O centenário do ANC, Congresso Nacional Africano: da luta pelos direitos civis
à procura da reconciliação
“Unidade na diversidade” foi o lema das comemorações dos cem anos do Congresso Nacional
Africano, movimento de luta para os direitos civis, hoje maior partido político na
África do Sul. Foi fundado a 8 de Janeiro de 1912 para defender os direitos e as liberdades
das populações negras da África do Sul.
A festa de abertura do centenário
teve lugar de 6 a 8 de Janeiro passado na cidade de Bloemfontein, onde foi criado
o ANC. Esses três dias de festa foram apenas a introdução a um ano de actividades
que vão marcar todo este centenário: em cada mês será homenageado um dos líderes históricos
do movimento e tratado um tema específico. Este centenário constitui também uma
ocasião para recordar os momentos mais importantes da luta pela autodeterminação dos
povos africanos e contra o Apartheid na África do Sul. Uma luta partilhada por todos
aqueles que denunciaram até ao último momento as barbáries do colonialismo e do Apartheid.

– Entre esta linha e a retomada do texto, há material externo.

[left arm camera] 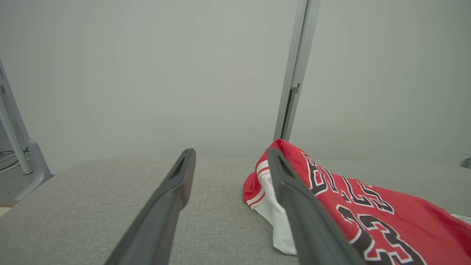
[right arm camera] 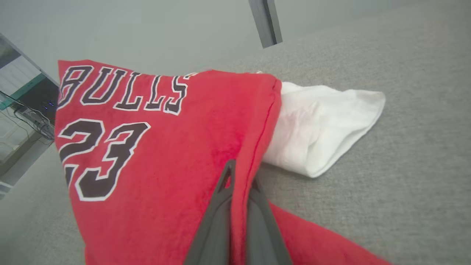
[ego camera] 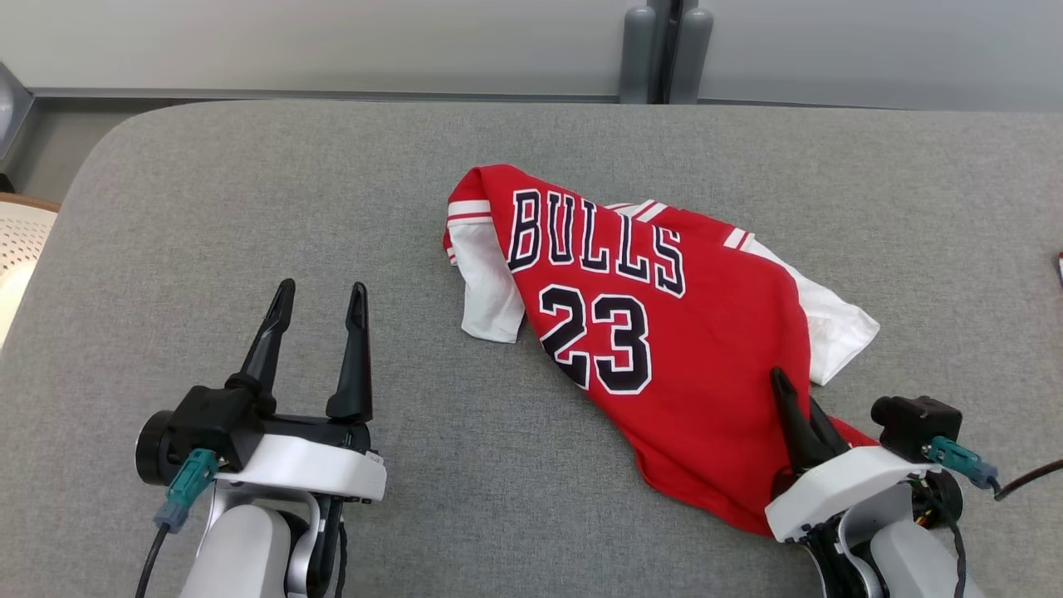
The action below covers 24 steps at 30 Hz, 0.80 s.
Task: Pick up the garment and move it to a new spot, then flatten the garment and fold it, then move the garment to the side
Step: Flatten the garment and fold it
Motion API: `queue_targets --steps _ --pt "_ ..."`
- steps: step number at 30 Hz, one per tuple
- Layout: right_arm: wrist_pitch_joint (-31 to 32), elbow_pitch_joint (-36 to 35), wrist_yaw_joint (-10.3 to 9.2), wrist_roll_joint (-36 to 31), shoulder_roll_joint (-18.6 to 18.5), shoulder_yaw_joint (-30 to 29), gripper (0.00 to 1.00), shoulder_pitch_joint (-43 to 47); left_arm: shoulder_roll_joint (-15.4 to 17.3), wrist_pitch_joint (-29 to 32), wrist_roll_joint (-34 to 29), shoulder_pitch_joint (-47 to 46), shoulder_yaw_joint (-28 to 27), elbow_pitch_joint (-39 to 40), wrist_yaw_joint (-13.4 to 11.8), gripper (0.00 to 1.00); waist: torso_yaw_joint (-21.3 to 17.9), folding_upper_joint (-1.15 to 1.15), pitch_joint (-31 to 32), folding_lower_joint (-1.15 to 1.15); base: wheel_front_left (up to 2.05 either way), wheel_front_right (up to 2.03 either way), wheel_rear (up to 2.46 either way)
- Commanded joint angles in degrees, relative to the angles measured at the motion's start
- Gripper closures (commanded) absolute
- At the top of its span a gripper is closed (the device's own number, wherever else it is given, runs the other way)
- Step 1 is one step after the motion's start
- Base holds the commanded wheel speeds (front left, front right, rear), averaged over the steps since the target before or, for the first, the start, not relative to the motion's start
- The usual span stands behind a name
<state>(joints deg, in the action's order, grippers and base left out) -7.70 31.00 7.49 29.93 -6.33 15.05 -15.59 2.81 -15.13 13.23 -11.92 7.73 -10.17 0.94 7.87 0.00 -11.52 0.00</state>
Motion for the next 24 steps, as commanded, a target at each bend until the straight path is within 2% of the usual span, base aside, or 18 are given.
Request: queue_targets --steps 1,9,13,16,20,24 --pt "-0.93 -1.25 0.0 -0.95 -0.89 1.05 1.0 -0.64 0.21 0.0 0.47 -0.08 -0.31 0.06 -0.27 0.0 -0.07 0.0 0.71 0.0 0.0 0.0 0.0" --pt "-0.84 -11.5 0.0 -6.69 -3.16 9.12 1.0 -8.32 0.21 0.0 1.79 1.77 -0.14 -0.08 -0.16 0.0 -0.63 0.0 4.93 0.0 0.0 0.0 0.0" --pt "0.68 -16.62 0.0 -7.86 -5.35 18.22 1.0 -16.21 0.18 0.01 2.43 2.07 0.78 -0.5 -0.33 0.0 0.0 0.0 6.41 0.0 0.0 0.0 0.0" --pt "1.11 -19.21 0.0 -6.69 -5.41 25.66 1.0 -23.65 0.2 0.0 3.04 2.51 0.87 -0.36 -0.66 0.0 0.22 0.0 6.67 0.0 0.0 0.0 0.0" --pt "0.21 -17.63 -0.01 -4.14 -3.57 32.96 1.0 -34.69 0.18 0.0 3.87 3.19 1.46 -0.6 -0.91 0.0 1.01 0.0 6.86 0.0 0.0 0.0 0.0" --pt "-2.13 -12.09 -0.01 -0.22 -2.57 35.18 1.0 -43.69 0.21 0.0 4.75 3.15 3.11 -1.13 -1.24 0.0 2.63 0.0 7.51 0.0 0.0 0.0 0.0"
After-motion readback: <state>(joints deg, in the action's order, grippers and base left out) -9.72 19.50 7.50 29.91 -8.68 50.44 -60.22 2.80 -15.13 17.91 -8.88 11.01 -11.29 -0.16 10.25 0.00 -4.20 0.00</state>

Por ocasião da inauguração do centenário, o Secretário Geral da ONU, congratulou-se
com o ANC pela sua luta a favor dos valores universais da igualdade e da dignidade
humana. “O Congresso Nacional Africano é mais do que um partido político. É um movimento,
é a expressão do empenho e dos sacrifícios dos seus membros, que levaram o país à
libertação. A procura da justiça em que assentava essa luta valeu-lhes o apoio do
mundo inteiro, de todas as raças e religiões” – disse Ban Ki-Moon, recordando que
sob a liderança do ANC a nova África do Sul construiu uma sólida base democrática
e a tradição duma transição democrática e pacífica. Dotou-se duma Constituição progressista
que concede um terço dos assentos no Parlamento às mulheres.
O centenário
da fundação do ANC é também uma ocasião para desconstruir algumas ideias feitas, segundo
as quais este partido era um movimento dos negros contra os brancos ou de um grupo
de terroristas chefiados por Nelson Mandela. O ANC surgiu em contextos próximos das
Igrejas cristãs e o seu fundador, John Dube, era filho de um Pastor protestante da
pequena igreja de Waaihoek Wesleyan, em Bloemfontein, a mesma onde, em 1912, foi fundado
o ANC. Embora depois de anos de luta o movimento se tenha dotado duma ala militar
– concebida sobretudo para levar avante acções de sabotagem das empresas por forma
a debelar a potência económica que era a África do Sul – o ANC passou à História como
um movimento não violento, tanto é que dois dos seus líderes foram galardoados com
o Prémio Nobel da Paz: Albert Luthuli, em 1960, e Nelson Mandela, em 1993.
O
que se pode reter como a maior contribuição do ANC à edificação de uma sociedade mais
humana é a sua opção pela via da reconciliação como forma de resolver os problemas
provocados pela injustiça. Testemunhos disso são a inserção na nova Constituição sul-africana
dos valores tradicionais do Ubuntu a favor duma forma renovada de vida em comum, em
harmonia; e o apoio dado à Comissão Verdade e Reconciliação. Embora o conceito de
Verdade e Reconciliação sul-africano não seja ainda totalmente compreendido, pois
que alguns analistas a consideram uma reconciliação sem justiça, ou seja indemnização
material pelos males provocados, este processo permitiu aos sul-africanos poder construir
a Nação Arco Íris; ou seja demonstrar ao mundo que o reconhecimento das próprias responsabilidades,
o arrependimento e o perdão sinceros, podem curar as feridas do passado e facilitar
a reconstrução de uma verdadeira democracia.
O caminho em direcção a uma sociedade
sul-africana livre das desigualdades é ainda longo, mas o que já se fez constitui
um motivo de esperança numa África do Sul melhor.